Foreigners flee Israel's Lebanon onslaught with fears & tears
While British and US citizens started to leave by helicopters, France chartered a ferry, which can carry some 1,200 passengers, and other European, Asian and African nationals were being bussed overland to neighbouring Syria.
In six days of relentless air, sea and ground attacks, Israel has tightened its grip on the country by imposing a maritime blockade and gouging deep craters out of Beirut airport's runways, shutting down the facility.
Israel launched the offensive to crush the Lebanese Shiite militant group Hezbollah, but the strikes have also targeted infrastructure and killed more than 170 people, almost all of them civilians and including foreigners.
Foreigners heading out of Lebanon were fearing for their safety as Israeli forces have targeted the roads to Syria, despite assurances Monday from the Jewish state that it was liasing with Washington and the EU on the evacuation.

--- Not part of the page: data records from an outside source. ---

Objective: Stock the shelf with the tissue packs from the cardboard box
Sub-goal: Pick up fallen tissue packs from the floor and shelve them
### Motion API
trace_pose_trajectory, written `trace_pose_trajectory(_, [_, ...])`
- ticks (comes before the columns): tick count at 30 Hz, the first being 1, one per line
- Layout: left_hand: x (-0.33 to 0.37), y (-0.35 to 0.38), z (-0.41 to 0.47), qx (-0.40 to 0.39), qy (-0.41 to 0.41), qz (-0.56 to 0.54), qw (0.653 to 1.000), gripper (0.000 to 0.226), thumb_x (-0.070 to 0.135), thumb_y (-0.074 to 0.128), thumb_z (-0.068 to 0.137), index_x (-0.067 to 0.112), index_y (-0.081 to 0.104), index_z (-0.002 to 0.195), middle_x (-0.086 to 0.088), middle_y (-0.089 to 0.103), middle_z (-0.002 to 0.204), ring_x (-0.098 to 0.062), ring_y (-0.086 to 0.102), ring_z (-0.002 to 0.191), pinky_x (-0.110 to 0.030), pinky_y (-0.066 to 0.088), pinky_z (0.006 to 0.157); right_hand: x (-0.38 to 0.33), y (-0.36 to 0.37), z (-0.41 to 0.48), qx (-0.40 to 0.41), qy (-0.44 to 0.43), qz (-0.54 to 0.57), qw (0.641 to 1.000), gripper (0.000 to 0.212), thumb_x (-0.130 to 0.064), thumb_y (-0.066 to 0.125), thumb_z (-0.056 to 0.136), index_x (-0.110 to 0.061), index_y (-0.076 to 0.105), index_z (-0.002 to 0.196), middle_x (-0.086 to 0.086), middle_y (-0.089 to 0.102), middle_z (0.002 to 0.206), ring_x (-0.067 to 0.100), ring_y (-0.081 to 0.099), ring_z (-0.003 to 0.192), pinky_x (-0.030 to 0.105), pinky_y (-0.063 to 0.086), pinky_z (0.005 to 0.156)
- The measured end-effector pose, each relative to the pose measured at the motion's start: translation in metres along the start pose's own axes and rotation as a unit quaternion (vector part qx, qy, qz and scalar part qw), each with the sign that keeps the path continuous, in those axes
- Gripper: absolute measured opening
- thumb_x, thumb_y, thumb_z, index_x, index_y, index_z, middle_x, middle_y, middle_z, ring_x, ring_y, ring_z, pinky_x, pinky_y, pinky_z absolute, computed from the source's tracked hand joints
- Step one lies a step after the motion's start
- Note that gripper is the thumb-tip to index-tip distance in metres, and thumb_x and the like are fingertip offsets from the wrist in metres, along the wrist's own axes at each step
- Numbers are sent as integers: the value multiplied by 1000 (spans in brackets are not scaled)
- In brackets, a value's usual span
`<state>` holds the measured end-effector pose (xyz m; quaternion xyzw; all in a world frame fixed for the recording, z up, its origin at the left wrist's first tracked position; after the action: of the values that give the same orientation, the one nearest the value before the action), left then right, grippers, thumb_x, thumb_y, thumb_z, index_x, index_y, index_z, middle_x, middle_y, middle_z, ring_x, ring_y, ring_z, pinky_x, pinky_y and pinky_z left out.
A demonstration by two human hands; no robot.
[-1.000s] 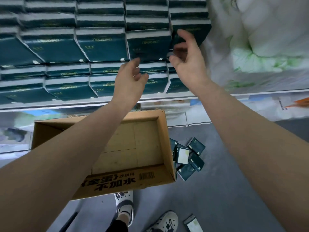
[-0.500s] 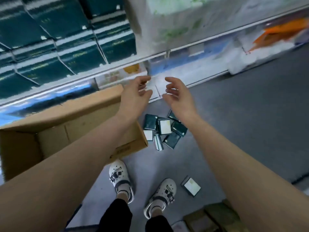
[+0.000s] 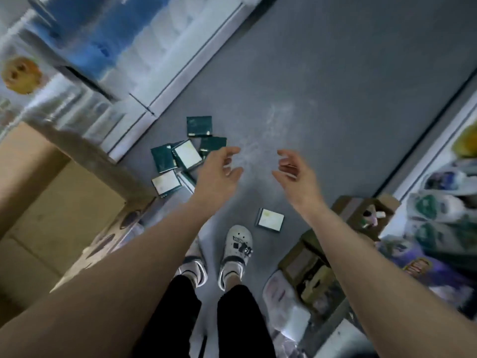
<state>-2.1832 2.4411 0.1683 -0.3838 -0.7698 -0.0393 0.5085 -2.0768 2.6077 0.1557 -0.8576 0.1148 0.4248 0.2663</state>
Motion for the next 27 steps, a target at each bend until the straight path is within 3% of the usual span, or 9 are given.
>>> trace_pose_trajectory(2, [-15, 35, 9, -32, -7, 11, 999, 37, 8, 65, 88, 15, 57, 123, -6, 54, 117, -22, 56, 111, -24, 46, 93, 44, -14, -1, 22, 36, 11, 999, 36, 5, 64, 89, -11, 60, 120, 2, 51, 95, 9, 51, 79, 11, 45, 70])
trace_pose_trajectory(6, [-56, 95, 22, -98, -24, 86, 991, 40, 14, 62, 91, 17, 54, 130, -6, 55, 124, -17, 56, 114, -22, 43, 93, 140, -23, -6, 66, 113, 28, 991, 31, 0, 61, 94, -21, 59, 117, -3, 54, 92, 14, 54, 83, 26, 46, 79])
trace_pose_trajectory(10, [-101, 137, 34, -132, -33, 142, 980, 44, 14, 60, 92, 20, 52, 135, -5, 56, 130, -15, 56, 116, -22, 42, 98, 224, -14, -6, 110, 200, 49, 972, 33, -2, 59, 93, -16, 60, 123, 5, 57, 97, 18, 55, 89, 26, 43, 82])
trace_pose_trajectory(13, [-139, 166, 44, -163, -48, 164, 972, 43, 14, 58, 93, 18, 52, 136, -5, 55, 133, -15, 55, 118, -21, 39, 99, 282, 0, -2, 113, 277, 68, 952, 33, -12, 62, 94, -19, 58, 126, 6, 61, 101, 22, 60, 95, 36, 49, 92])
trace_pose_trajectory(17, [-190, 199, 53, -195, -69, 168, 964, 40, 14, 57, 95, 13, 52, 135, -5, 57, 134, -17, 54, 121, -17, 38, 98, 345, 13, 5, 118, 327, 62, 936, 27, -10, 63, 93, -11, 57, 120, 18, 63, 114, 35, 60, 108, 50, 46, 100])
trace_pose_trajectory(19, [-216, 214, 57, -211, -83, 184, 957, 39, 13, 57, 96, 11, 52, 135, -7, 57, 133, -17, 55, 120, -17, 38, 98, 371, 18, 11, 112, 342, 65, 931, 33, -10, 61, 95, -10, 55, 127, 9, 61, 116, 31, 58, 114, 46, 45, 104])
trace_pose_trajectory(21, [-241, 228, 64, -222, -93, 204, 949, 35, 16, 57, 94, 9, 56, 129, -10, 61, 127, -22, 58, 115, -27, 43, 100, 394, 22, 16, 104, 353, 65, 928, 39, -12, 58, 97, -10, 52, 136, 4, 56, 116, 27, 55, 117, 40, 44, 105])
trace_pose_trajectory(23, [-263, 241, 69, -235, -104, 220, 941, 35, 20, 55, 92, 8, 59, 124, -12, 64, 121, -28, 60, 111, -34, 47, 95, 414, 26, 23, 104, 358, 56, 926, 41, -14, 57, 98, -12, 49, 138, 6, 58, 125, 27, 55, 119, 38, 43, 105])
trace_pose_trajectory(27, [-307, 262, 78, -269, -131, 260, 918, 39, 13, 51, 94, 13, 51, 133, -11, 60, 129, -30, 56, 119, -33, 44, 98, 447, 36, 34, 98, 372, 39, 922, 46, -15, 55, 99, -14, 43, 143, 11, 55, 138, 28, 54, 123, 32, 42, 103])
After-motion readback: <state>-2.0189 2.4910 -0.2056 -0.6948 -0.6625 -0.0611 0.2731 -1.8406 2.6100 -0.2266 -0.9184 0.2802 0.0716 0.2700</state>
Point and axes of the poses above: each hand's wrist, its own z-axis towards the middle knuckle, its own y-axis out of the palm, x = y × z, the point moved 9 cm from there along z, towards the middle knuckle
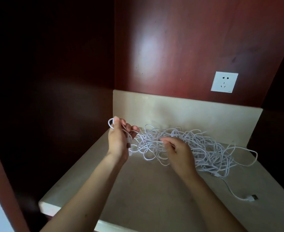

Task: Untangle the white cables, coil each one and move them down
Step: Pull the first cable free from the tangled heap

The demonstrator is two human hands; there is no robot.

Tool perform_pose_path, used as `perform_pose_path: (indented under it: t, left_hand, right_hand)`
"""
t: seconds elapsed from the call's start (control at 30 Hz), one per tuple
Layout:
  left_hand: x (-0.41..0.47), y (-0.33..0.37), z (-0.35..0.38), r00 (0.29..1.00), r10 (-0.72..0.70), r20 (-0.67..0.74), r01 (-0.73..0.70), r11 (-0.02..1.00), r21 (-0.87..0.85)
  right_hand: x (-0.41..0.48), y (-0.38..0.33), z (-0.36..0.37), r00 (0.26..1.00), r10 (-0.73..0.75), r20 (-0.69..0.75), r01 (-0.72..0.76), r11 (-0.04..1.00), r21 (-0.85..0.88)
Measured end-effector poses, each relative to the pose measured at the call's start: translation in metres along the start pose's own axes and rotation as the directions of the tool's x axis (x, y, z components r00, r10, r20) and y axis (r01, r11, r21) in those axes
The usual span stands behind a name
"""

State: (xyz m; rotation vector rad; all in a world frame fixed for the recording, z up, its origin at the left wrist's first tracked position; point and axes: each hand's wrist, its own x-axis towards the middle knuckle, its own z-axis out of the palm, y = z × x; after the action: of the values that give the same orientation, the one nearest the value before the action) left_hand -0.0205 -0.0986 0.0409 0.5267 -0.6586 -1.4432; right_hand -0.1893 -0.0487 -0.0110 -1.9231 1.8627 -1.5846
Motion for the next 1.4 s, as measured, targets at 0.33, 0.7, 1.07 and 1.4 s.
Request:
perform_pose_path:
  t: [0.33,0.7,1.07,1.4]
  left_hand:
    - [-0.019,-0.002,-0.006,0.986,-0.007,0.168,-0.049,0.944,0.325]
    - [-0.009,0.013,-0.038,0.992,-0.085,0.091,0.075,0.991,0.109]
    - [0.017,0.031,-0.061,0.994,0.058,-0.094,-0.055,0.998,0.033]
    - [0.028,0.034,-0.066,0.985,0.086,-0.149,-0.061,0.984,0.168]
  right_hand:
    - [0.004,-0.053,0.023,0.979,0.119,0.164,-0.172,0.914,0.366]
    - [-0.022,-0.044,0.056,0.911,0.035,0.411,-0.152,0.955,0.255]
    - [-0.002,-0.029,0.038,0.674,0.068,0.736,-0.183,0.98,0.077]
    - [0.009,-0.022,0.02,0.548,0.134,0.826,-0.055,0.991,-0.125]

In a silence only broken by whining complaints, foreigners boarded busses at meeting points across the capital for a six-hour journey to the Syrian capital from where they will fly home.
For safety reasons, European embassies were coordinating joint convoys for their nationals, who are mostly of Lebanese descent and had spent the summer holidays to visit family back home.
"I feel we are cowards. We are leaving our dear Lebanese friends behind. But I have not been in a war zone before, and my family wants me to go back home," said Belgian Sigrid Hoste, a teacher who had been studying Arabic in Lebanon.
"I am really angry at what Israel is doing. It is a disproportionate attack, and nothing justifies war. Beirut was a buzzing place just last week, today it is a ghost town. They have no right to do this," she said.